### WORK INSTRUCTION:
Once the data has been read, return all of it precisely as written.

### INFORMATION PROVIDED:

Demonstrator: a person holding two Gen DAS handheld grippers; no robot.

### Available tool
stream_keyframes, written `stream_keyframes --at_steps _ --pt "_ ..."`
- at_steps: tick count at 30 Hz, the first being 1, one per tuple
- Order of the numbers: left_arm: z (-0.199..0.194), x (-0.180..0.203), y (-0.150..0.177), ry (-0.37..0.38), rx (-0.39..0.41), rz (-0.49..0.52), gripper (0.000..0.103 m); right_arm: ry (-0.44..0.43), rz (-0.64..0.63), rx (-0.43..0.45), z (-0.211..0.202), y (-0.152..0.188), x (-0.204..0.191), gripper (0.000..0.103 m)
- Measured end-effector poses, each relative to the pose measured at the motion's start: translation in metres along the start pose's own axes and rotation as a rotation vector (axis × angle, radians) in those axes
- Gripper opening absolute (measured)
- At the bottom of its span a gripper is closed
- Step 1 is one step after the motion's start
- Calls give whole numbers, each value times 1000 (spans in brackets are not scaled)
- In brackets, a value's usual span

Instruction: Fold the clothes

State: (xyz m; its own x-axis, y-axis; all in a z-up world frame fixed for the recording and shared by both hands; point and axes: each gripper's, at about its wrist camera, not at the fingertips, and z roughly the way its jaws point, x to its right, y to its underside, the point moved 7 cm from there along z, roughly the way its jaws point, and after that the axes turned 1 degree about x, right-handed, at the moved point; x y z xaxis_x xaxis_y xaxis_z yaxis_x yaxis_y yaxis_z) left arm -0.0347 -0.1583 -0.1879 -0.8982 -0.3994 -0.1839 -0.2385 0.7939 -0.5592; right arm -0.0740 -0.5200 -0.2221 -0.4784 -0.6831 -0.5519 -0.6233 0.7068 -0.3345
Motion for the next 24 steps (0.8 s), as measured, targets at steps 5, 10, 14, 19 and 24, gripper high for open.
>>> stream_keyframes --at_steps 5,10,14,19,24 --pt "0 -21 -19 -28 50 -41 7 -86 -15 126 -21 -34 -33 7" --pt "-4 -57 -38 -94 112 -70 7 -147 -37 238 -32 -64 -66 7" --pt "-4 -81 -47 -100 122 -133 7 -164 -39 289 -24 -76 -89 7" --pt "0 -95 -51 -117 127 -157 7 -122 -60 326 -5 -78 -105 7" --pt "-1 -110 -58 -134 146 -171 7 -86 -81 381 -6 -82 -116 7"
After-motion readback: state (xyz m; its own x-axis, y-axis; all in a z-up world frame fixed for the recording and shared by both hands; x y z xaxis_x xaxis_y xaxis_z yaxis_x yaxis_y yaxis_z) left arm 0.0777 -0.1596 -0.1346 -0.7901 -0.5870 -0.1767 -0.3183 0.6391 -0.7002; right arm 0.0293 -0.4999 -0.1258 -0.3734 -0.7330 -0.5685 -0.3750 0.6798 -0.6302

### RESPONSE AREA:
Demonstrator: a person holding two Gen DAS handheld grippers; no robot.

### Available tool
stream_keyframes, written `stream_keyframes --at_steps _ --pt "_ ..."`
- at_steps: tick count at 30 Hz, the first being 1, one per tuple
- Order of the numbers: left_arm: z (-0.199..0.194), x (-0.180..0.203), y (-0.150..0.177), ry (-0.37..0.38), rx (-0.39..0.41), rz (-0.49..0.52), gripper (0.000..0.103 m); right_arm: ry (-0.44..0.43), rz (-0.64..0.63), rx (-0.43..0.45), z (-0.211..0.202), y (-0.152..0.188), x (-0.204..0.191), gripper (0.000..0.103 m)
- Measured end-effector poses, each relative to the pose measured at the motion's start: translation in metres along the start pose's own axes and rotation as a rotation vector (axis × angle, radians) in those axes
- Gripper opening absolute (measured)
- At the bottom of its span a gripper is closed
- Step 1 is one step after the motion's start
- Calls give whole numbers, each value times 1000 (spans in brackets are not scaled)
- In brackets, a value's usual span

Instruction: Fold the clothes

State: (xyz m; its own x-axis, y-axis; all in a z-up world frame fixed for the recording and shared by both hands; point and axes: each gripper's, at about its wrist camera, not at the fingertips, and z roughly the way its jaws point, x to its right, y to its underside, the point moved 7 cm from there along z, roughly the way its jaws point, and after that the axes turned 1 degree about x, right-handed, at the moved point; x y z xaxis_x xaxis_y xaxis_z yaxis_x yaxis_y yaxis_z) left arm -0.0347 -0.1583 -0.1879 -0.8982 -0.3994 -0.1839 -0.2385 0.7939 -0.5592; right arm -0.0740 -0.5200 -0.2221 -0.4784 -0.6831 -0.5519 -0.6233 0.7068 -0.3345
Motion for the next 24 steps (0.8 s), as measured, targets at steps 5, 10, 14, 19 and 24, gripper high for open.
>>> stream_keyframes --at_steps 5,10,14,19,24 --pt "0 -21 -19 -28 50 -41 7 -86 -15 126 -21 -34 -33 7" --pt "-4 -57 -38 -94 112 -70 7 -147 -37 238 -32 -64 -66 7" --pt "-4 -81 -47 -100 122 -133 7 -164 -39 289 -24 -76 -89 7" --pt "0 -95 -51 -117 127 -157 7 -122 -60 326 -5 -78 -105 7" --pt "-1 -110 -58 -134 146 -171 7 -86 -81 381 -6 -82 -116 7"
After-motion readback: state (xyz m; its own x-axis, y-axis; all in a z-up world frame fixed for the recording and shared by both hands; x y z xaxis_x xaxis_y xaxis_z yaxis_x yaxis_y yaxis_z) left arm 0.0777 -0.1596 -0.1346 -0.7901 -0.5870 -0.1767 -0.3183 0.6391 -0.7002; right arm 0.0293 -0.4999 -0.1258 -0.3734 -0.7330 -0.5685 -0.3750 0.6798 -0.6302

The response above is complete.